Published September 09, 2011
For those following the 10th anniversary of the September 11 attacks on Sunday, there will be an abundance of specials, documentaries and discussions, as broadcast and cable networks present a slate of original and updated programming on air and on their websites.
"The 10th anniversary of 9/11 is of course historic, and it’s something which naturally will dominate the media,” media expert Ronn Torossian told FOX411’s Pop Tarts column.
This site's parent cable channel Fox News Channel (FNC) is airing “FOX News Reporting: Freedom Rising with Shepard Smith,” a documentary that tracks the rebuilding of the new World Trade Center and 9/11 Memorial and Museum. FNC’s weekday anchor team will also present “9/11 Remembered,” which includes live coverage of the ceremonies and memorial events. FoxNews.com will host an interactive live event page covering all aspects of the anniversary, including live streaming of New York City memorial services.
HBO will air the Emmy-winning documentary “Telling Nicholas,” about a young boy who lost his mom when the World Trade Center fell. CBS will air “9/11: Ten Years Later,” an updated version of their popular “9/11” documentary with new interviews and footage centered on rebuilding Ground Zero. Showtime is set to spotlight the documentary “Rebirth” about five people deeply impacted by the tragedy and how their lives have progressed over the past decade.
USA will showcase the Melissa Leo-starring scripted movie “The Space Between” based on a flight attendant who bonds with a young boy while grounded in Texas on the morning on 9/11. VH1 will air "The Concert for New York City - Ten Years Later,"a re-airing of the Madison Square Garden benefit featuring performers Elton John, Paul McCartney, Jay-Z and Billy Joel. In conjunction with its Sunday evening coverage, PBS will present “The New York Philharmonic 10th Anniversary Concert for 9/11” taped the night before at Avery Fisher Hall in New York’s Lincoln Center, featuring Gustav Mahler’s Symphony No. 2, Resurrection.
Nickelodeon’s Linda Ellerbee is targeting the network's younger demographic with “What Happened? The Story of September 11, 2001.” The commercial-free half-hour attempts to explain the significance of the day to those who were not even born when the attack happened.

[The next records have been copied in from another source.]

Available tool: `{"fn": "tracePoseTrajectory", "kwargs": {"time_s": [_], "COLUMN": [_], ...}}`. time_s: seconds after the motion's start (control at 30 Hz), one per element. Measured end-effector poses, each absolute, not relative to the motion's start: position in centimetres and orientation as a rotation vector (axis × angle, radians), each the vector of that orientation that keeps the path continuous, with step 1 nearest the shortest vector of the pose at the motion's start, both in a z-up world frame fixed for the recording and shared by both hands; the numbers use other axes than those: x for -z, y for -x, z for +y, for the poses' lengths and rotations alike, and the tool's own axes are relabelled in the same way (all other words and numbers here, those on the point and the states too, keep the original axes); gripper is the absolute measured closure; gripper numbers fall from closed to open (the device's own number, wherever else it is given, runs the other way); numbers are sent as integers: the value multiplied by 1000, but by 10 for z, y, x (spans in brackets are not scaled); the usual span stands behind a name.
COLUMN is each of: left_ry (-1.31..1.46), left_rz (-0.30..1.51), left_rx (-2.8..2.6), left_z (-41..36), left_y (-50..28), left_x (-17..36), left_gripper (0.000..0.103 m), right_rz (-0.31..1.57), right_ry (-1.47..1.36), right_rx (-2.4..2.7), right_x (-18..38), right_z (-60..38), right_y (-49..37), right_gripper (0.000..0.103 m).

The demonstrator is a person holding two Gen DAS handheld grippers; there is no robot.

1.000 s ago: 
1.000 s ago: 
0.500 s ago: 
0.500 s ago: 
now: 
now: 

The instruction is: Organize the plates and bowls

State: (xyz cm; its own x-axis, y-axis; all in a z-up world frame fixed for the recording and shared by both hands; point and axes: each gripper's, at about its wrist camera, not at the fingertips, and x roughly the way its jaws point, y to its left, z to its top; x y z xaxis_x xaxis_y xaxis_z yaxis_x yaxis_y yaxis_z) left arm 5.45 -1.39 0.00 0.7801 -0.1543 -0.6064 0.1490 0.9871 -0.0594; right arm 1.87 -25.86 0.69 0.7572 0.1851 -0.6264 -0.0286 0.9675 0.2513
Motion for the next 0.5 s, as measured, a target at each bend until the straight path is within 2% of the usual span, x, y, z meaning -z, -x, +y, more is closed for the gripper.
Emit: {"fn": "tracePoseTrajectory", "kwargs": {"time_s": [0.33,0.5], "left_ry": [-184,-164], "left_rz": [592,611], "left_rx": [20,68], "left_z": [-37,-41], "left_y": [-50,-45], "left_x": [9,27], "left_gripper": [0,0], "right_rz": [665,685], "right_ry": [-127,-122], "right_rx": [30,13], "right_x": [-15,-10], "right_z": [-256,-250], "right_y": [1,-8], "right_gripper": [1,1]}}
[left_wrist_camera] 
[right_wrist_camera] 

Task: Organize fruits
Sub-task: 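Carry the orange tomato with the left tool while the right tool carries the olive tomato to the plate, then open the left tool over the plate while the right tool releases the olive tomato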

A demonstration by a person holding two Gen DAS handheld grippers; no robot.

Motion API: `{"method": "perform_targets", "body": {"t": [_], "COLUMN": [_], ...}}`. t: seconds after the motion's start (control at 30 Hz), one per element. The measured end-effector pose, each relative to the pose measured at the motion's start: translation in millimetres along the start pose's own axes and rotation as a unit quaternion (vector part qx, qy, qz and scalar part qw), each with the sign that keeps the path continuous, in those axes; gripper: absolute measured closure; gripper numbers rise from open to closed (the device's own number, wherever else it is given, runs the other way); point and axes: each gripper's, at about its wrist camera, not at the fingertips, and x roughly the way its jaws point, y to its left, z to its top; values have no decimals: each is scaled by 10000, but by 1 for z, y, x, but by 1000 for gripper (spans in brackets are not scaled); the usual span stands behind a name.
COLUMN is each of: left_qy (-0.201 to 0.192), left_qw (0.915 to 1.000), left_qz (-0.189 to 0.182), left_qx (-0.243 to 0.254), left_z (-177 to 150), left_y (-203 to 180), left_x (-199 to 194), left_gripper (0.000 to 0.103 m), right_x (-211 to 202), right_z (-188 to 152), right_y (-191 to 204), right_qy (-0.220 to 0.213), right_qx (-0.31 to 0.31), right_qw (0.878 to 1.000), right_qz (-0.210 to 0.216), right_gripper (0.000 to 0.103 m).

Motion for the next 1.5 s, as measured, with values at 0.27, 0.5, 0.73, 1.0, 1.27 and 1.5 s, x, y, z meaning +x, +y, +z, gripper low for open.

Caroline Knorr, Parenting Editor at Common Sense Media, is urging parents to be mindful of how much their young ones take in on the serious, scary subject.
“In our 24/7 news world, it’s hard for parents to filter out distressing current events. When you talk about something as momentous as the tenth anniversary of 9/11, it’s important to reassure kids of any age that they’re safe,” Knorr explained. “Now that kids are getting their information from places like Facebook, Twitter, and even YouTube, it’s important to emphasize that not all sources of information are credible – and that networks can compete for viewers by sensationalizing facts. Try to keep graphic images and information away from your young kids; as kids get older, you can begin to discuss the attacks – and the reasons we remember them and honor the heroes – in age-appropriate conversations that focus on your own family’s values.”
The Sunday comics will even be paying tribute, as more than 90 cartoons, including Family Circus, Doonesbury and The Mutts, have joined forces to create 9/11-themed strips.
According to Torossian, the memorial weekend is likely to be one of the biggest television viewing events of the year.
“The 10th anniversary of 9/11 is something so many still feel and remember," he said. "Not just the thousands who lost loved ones, but millions more who have seen their way of lives change."
Deidre Behar contributed to this report.